Luego, la transición, la apertura, la eclosión. Luz y deslumbramiento tras las sombras. La libertad sin ira, sin prisa pero sin pausa, reforma sin rupturas, el dedo en la llaga y qué pasa, hermano. Y la utopía pugnando por echarse al monte, y las ideologías ansiando vacaciones pagadas en paraísos perdidos, y los principios tarareando en las cunetas el ay macarena. Por fortuna, todavía en el páramo, seguían quedando las ansias de redención, indelebles y firmes, el espíritu de lucha y los gritos de libertad, y gente abnegada como Juan Quintero, dispuesto a darlo todo y a darse, a dejarse la piel en los mástiles, todo honor, pundonor y coraje, obrero por dentro y por fuera, sin contaminación, sin mácula de visa-oro, calvinklein o moda fashion. Siempre entendió que la apuesta por los otros es entrega y vocación de servicio, sin un duro a la faltriquera, y que el desempeño político sólo puede ser noble en las manos y mentes de gente noble. Noble y sencilla, como él mismo.
Se ha ido hace unos días, utópico y firme, altivo y luchador, como había vivido. De los que ya no se estilan, comentaban algunos en el velatorio. Un buena gente, es el general pensamiento cuando se le nombra.
Fue un guerrero de la causa, y como tal se hizo acreedor al club brechtiano de los imprescindibles. Resulta emocionante comprobar, a mi juicio, que personas como él, desde el anonimato más anónimo, desde la humildad y sencillez más extremas –reciente el caso de Juan José Cortés, el de la niña de Huelva- son capaces en ocasiones de dar lecciones de principio y rectitud a las altas y bajas jerarquías –políticas, judiciales, eclesiásticas, y hasta al sursum cordam-, a todos los altos y bajos poderes, a los venidos y a los por venir, a los de traje, uniforme, sotana o toga, a los mediocres y mediocras, a tirios y troyanos... Mientras eso quede, seguirán vibrando las esencias y habrá razones, al menos una, para la supervivencia en las trincheras.

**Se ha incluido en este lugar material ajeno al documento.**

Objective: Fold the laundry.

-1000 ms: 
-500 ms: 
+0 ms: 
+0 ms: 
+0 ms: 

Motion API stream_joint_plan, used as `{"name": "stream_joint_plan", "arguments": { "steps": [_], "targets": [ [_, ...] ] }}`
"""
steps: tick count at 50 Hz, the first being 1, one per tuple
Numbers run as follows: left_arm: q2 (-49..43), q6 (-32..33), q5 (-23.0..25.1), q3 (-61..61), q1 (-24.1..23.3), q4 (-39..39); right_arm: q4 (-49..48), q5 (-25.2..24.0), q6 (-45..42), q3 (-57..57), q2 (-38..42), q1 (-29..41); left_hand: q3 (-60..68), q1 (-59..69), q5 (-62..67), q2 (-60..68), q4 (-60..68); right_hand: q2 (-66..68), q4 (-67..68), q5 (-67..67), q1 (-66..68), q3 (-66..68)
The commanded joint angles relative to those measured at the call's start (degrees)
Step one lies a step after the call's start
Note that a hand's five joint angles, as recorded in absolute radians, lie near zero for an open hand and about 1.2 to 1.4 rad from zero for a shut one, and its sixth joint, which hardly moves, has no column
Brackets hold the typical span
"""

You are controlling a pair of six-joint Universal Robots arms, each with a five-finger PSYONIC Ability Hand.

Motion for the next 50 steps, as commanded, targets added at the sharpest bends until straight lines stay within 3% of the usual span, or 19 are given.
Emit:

Nos queda la enseñanza de que, por fortuna para los pueblos, la universidad y el dinero hacen a la gente grande, pero no otorgan titulación de grandeza. Por eso, los elegidos como Juan, debieran convertirse, por méritos propios, en referencias obligadas de esta sociedad tan necesitada de rearme ideológico, de norte sin brújula y de paradigmas morales. Reconforta saber, en fin, que aún quedan resquicios para la esperanza y vientos del pueblo para ondear las banderas de nadie. Y algunos rayos de luz, sin pedestal.